A standarized output
"""
status: str # 'error' or 'success'
results: Any # jsonable
action: str # a JS action name (from JSAction enum)
There is a need of a standardised repertoire of actions that the front end can take IMO.
Here JSAction is an enum of possible actions that the front end can take, for example:
import enum
class JSAction(enum.Enum):
show_toast = 0 # show a toast message, good for errors
show_LHS_hits = 1 # show the hits from the LHS
add_RHS_hits = 2 # add to RHS tab
show_modal = 3 # show a modal, example with a table or plotly as defined in HTML passed.
other_JS = 4 # do some other JS task
These would need to be recognised by the front end and say how to process results. This is all a hypothetical. The front end would have something like this:
jobPromise.then(response => FauxJSInterface[response.action](response.results))
Where FauxJSInterface
is a hypothetical front end class with easy methods.
class FauxJSInterface {
show_toast(message) {
// show a toast message, good for errors
}
show_LHS_hits(names) {
// show the hits from the LHS
}
add_RHS_hits(sdf_block) {
// add to RHS tab
}
show_modal(html) {
// show a modal, example with a table or plotly as defined in HTML passed.
}
other_JS(js_snippet) {
// do some other JS task
}
}
An alternative could be writing full JS code in the action, but that is painful.

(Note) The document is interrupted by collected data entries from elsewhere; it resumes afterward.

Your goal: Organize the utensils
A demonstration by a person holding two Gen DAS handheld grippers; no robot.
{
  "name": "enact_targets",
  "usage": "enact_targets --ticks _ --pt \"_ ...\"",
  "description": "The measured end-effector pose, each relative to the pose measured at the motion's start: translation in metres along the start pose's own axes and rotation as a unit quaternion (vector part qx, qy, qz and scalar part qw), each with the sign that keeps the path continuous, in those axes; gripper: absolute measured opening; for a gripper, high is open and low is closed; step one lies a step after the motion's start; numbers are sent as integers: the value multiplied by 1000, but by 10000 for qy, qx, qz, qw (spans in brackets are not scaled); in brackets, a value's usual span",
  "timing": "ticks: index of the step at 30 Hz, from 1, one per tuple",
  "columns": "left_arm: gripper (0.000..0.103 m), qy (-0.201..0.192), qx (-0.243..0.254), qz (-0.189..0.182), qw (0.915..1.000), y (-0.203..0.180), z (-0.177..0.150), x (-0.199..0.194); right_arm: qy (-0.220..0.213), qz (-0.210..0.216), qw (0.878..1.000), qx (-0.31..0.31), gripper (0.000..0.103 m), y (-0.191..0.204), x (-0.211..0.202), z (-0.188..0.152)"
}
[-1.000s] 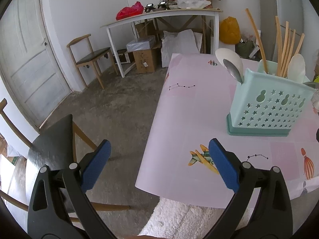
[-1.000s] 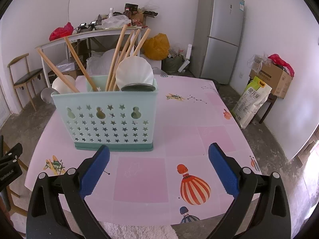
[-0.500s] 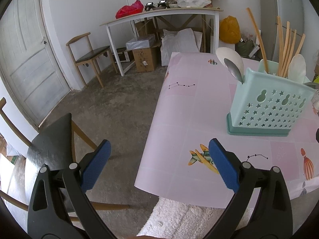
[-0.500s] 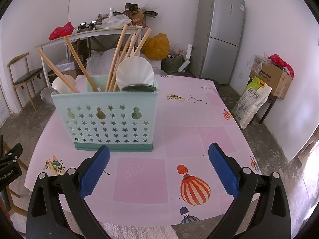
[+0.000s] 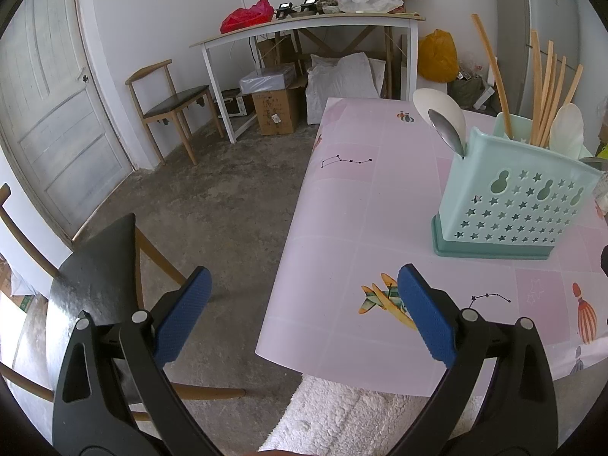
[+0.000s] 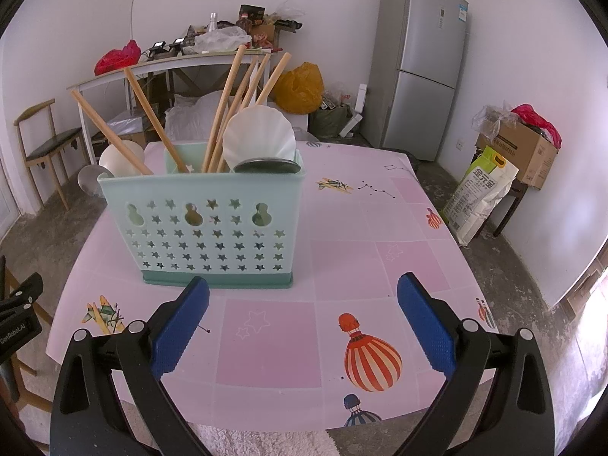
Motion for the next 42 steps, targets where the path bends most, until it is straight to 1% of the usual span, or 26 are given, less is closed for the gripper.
enact_targets --ticks 42 --pt "95 17 -23 -44 10000 -1 -4 3 18 1 10000 -10 96 -1 1 -1"
Point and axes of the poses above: each gripper's, at about its wrist camera, not at the fingertips, and x roughly the way its jaws point, y to its left, z to its top, the point moved 1 cm from there along x, roughly the way its jaws point, and after that the axes turned 10 degrees about x, right-handed, at the moved point
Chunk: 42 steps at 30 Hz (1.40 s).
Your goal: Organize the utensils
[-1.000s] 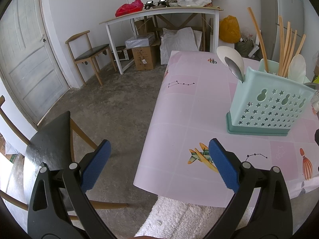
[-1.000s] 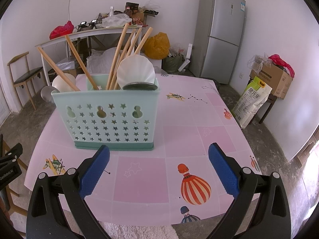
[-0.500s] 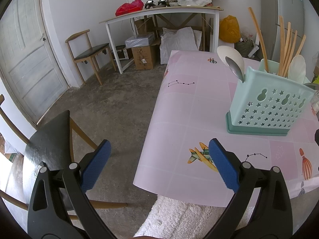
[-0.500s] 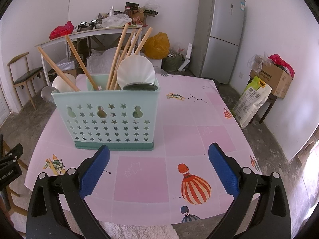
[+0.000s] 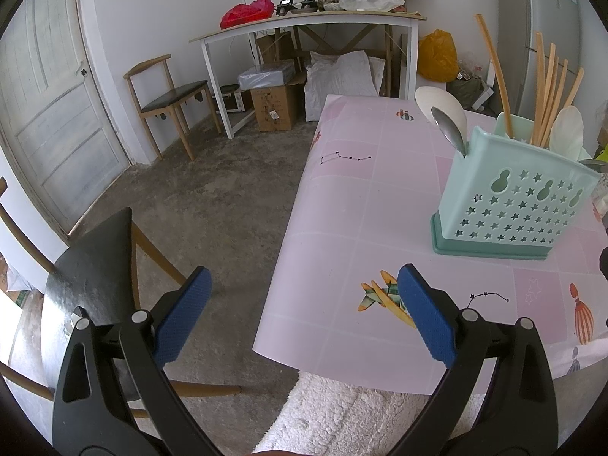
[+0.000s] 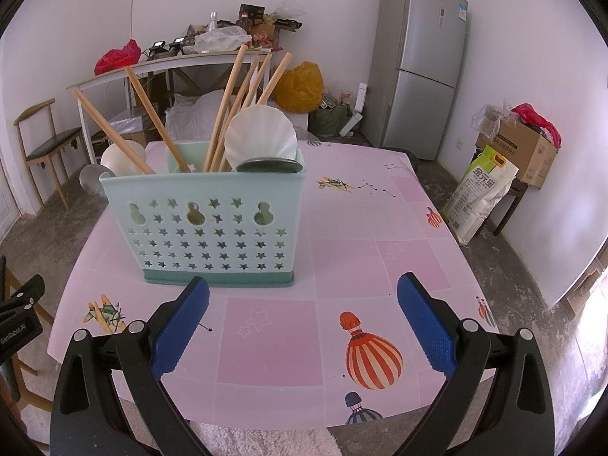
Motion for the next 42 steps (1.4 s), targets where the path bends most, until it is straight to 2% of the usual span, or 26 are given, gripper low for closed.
enact_targets --ticks 42 --pt "95 3 -6 -56 10000 -2 -2 0 12 0 10000 3 96 2 -1 0"
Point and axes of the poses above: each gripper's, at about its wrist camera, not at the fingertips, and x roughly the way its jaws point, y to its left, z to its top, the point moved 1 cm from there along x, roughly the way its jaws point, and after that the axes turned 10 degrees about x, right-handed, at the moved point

like FauxJSInterface.showRHSHits(names)
would be something wildly complicated like:
const showRHSHit = (name) => {const idx; nameArray.indexOf(name);
component.addRepresentation('ball+stick', {sele: `:LIG and :${idx}`});
// etc ect
}
response.results.forEach(name => showRHSHit(name);
This is painful and reinvents the wheel in most cases, hence why the enum example had other_JS
as an option
for the few exceptions.
Using the three parts together (the interface factory, the adapter, and the independent code):
from adaptor import main
from interface_factory import FauxInterfaceFactory
interface = FauxInterfaceFactory(main)
interface(request_params)
Say request_params
is {'target_name': 'x0071_0B', 'sdf_block': '...', 'distance_threshold': 1.}
I would get {'status': 'success', 'results': ['x0071_0B', 'x0086_0A', ...], 'action': 'show_LHS_hits'}
In terms of front end field population, I believe it is partially sorted
and already present as a yaml file, which is perfect.

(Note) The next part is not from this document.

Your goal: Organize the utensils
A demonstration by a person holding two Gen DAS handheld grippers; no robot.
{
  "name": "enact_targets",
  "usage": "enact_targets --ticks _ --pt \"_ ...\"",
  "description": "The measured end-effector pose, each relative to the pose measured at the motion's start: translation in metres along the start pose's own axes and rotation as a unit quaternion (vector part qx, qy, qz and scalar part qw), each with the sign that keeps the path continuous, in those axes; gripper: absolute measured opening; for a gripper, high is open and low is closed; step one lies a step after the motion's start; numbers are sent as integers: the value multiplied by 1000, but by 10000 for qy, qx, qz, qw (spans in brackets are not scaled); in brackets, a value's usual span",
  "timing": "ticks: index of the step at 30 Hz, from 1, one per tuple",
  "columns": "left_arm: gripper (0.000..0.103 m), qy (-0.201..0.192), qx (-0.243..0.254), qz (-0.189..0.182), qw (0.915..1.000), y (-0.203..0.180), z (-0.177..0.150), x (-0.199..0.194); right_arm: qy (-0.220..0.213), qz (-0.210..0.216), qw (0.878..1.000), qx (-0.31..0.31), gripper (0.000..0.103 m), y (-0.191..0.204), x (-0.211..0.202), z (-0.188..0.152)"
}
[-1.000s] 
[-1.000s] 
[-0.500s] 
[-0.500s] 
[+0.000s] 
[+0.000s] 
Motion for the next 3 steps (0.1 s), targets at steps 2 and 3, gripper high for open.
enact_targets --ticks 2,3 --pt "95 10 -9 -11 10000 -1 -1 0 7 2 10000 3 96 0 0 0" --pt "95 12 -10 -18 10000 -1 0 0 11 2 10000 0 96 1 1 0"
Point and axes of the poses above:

So this is not needed in the discussion,
but in FauxInterfaceFactory(main).front_end_fields
is a crappy way of doing it because it is a related topic.
But the point is the user decided when writing the yaml file what the input fields are, so no issue there, bar for some extra info, which should most likely not be passed from the font end, eg. sdf of hits or PDB.
Why not pass the SDF block to the job request and deal with permissions Fragalysis side?
I am skipping a step. The job needs to be given a PDB block or an sdf block (not file as they would be in different places). As the job request goes Fragalysis before being passed to Squonk, then the job request could have say requires_sdf_block = true, and the view in Fragalysis would have to provide it to the run. Likewise for RHS data... or data cached in a data bucket container.
This would mean that some fields would be reserved:
fragalysis_target = GFP
requires_sdf_block = true
requires_pdb_block = 'x0123_0A'
requires_compound_data = 'Matteo-submission-231225'
requires_cached_data = s0m4-random-h4sh
But I assume this was addressed when Fragmenstein job was made?